In its most recent annual survey US-based marketing analyst BrightLocal found that 40% of those aged 18-34 and 40% of those aged 35-54 would be more likely to contact a local business if it had a website and overall that 87% of customers would not consider using a business whose website had low ratings.
They increasingly expect a website to be attractive as well as informative and to be responsive, which means that it should work as well on a mobile phone or tablet as it does on a computer screen. The majority of those surveyed expected to see customer reviews and used them to assess the quality of a local business.
This demonstrates how important a business website is both for professional credibility and to attract and communicate with potential clients and customers.
It means that even the owners of the smallest local businesses need to be willing to invest as much as they can manage in a professionally built website and should beware of D.I.Y. options.
They will also need to know how well the website is performing and this means they will need at least some understanding of what the statistics in Google Analytics are telling them.
The information available on Google Analytics is in fact extremely detailed and comprehensive, but for an overview a good indicator is to look at the “audience” section of the menu. This breaks down information on who’s been visiting a site into a wealth of details, including age, interests, location, language, how long they stay on the site, the pages they visit. The list is endless and the amount of data is daunting.

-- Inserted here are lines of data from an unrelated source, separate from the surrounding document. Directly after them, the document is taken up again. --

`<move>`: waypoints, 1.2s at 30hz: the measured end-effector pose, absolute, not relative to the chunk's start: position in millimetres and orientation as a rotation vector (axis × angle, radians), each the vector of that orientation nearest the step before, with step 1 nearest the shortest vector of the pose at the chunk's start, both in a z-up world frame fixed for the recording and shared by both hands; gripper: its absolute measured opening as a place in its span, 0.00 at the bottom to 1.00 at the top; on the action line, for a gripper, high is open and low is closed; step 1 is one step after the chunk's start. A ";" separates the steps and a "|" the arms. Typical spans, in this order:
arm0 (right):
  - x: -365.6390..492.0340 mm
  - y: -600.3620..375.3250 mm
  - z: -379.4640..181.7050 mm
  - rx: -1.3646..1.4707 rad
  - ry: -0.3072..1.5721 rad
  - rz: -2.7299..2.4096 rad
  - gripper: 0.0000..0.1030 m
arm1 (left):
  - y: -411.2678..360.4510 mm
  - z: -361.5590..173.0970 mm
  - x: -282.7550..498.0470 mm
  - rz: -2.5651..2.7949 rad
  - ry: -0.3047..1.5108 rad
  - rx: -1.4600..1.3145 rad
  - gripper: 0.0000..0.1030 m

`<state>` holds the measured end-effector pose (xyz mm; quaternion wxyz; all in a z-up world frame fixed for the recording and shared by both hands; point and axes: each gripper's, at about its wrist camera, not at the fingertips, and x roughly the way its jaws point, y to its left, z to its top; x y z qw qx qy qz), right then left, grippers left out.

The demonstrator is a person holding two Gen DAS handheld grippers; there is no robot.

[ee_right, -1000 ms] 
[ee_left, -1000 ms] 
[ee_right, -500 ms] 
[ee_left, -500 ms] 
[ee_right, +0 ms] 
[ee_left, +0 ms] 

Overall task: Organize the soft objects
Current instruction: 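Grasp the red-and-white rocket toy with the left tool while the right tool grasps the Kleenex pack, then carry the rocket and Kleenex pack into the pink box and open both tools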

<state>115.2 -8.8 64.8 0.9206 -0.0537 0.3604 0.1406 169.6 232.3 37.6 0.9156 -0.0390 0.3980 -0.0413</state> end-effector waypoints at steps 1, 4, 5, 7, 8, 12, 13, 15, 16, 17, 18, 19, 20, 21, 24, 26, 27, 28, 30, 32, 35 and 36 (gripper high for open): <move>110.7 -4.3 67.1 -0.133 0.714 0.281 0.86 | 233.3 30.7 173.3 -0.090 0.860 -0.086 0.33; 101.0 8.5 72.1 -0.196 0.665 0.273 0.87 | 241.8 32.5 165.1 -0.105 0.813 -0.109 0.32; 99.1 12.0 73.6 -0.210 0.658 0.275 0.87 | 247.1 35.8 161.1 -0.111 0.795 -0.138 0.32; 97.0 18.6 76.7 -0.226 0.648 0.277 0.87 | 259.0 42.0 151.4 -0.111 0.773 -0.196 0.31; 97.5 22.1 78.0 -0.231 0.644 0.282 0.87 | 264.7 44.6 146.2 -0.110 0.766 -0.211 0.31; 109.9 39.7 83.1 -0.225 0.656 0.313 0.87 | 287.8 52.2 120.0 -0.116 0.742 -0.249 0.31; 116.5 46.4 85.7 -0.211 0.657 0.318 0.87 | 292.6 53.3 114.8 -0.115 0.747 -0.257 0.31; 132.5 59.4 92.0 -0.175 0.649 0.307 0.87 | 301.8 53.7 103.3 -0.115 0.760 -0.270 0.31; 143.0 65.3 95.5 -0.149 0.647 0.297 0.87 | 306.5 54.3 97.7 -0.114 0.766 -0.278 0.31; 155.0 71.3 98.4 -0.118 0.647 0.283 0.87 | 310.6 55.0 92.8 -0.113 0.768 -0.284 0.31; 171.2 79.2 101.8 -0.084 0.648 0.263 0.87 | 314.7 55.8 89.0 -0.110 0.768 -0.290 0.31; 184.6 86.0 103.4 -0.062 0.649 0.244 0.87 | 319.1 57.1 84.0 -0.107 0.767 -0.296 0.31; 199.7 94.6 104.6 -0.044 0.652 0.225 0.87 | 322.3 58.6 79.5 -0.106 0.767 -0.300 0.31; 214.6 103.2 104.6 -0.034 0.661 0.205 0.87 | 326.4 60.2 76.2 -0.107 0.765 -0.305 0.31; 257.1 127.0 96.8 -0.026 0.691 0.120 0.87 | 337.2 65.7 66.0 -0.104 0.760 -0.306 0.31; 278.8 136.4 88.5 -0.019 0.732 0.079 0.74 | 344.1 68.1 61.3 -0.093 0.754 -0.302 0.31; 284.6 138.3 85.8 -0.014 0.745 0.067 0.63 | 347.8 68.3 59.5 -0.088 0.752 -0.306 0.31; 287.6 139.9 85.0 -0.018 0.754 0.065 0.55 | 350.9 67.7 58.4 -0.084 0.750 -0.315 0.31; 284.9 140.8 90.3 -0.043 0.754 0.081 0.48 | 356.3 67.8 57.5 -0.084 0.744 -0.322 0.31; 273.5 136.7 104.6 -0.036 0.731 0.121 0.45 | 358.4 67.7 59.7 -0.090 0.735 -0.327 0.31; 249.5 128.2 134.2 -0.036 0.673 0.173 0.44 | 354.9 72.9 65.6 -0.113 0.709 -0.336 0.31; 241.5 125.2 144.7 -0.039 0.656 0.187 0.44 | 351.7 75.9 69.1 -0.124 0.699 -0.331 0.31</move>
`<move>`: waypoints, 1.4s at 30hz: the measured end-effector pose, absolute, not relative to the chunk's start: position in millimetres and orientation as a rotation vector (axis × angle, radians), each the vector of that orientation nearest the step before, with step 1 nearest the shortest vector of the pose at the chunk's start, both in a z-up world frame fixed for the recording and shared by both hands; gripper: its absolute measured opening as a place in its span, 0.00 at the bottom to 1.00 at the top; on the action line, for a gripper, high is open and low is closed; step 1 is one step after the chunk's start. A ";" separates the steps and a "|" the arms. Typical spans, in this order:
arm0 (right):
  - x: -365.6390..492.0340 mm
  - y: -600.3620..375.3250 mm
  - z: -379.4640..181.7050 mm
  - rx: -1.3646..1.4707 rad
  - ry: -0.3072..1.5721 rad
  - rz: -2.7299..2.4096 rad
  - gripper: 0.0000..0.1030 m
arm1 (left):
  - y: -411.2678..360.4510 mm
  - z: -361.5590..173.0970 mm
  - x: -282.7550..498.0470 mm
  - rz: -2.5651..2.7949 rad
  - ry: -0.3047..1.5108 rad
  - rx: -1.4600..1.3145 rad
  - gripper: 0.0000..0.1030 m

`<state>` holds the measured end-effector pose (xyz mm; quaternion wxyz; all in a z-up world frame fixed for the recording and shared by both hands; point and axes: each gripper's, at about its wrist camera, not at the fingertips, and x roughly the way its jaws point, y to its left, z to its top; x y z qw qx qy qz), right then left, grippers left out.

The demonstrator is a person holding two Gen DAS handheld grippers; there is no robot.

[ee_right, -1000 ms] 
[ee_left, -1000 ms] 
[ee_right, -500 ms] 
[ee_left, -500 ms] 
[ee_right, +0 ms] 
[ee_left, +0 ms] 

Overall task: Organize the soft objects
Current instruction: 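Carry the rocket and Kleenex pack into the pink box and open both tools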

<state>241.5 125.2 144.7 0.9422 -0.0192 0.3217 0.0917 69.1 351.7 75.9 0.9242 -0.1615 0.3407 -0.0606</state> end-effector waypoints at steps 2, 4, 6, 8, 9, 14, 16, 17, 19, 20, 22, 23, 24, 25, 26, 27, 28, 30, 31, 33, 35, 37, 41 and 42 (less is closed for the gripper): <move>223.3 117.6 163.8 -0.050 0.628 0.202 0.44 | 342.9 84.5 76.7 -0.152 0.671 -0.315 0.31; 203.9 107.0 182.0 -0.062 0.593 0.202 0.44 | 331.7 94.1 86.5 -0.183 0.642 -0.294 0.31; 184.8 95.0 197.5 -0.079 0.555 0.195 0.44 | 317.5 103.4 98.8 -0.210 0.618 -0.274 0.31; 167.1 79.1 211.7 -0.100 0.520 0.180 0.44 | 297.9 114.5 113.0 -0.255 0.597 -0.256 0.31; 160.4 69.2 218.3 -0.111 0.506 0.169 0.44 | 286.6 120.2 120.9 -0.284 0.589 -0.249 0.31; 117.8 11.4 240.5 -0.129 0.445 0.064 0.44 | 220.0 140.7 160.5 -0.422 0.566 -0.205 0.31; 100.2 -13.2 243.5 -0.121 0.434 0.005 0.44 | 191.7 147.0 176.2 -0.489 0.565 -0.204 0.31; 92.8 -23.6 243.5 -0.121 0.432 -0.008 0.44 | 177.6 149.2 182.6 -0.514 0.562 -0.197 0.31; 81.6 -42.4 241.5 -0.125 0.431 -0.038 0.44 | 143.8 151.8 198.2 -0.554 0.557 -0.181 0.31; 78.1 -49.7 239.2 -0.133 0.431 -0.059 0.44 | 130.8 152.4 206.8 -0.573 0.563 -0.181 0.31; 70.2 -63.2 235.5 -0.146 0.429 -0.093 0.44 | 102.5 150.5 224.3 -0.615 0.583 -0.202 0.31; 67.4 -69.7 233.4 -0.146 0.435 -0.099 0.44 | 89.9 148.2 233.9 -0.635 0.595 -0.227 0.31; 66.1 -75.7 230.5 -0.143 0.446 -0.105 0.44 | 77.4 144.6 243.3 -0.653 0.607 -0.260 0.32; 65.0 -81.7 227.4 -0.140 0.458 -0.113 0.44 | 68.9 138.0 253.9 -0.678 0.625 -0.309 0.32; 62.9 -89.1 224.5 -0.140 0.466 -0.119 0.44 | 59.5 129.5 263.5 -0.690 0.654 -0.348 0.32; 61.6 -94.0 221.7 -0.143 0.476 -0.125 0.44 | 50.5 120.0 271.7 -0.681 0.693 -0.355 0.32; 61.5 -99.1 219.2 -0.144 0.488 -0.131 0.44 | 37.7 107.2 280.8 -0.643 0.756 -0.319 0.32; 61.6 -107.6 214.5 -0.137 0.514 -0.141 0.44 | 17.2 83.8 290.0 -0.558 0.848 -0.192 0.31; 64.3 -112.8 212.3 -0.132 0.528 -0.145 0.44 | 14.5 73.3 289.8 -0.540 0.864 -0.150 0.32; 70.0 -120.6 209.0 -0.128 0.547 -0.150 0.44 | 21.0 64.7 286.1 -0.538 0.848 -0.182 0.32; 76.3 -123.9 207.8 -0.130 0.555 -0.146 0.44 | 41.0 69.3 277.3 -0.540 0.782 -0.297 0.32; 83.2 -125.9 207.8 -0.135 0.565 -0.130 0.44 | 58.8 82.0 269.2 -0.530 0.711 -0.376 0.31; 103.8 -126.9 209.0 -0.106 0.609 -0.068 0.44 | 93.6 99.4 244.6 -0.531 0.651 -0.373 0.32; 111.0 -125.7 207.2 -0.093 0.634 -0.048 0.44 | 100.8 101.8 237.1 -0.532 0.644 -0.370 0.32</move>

Time to call in the experts
No business owner can expect to be able lead a business, maintain an oversight of all that entails and then also to have the time or the expertise to frequently check on all the analytical information available about the business website.
Knowing what information is important to a specific business, being able to draw conclusions from the data and then using it to plan, develop and carry out a marketing strategy is becoming more and more specialised.
However, the business owner/manager needs to have enough information to be able to first select the right marketing support and to then be able to ask the right questions of those responsible and to work with them to set the right marketing goals.
It is up to the marketing team to devise the activity needed and to carry them out but the business owner needs to have the confidence that they can do the job well.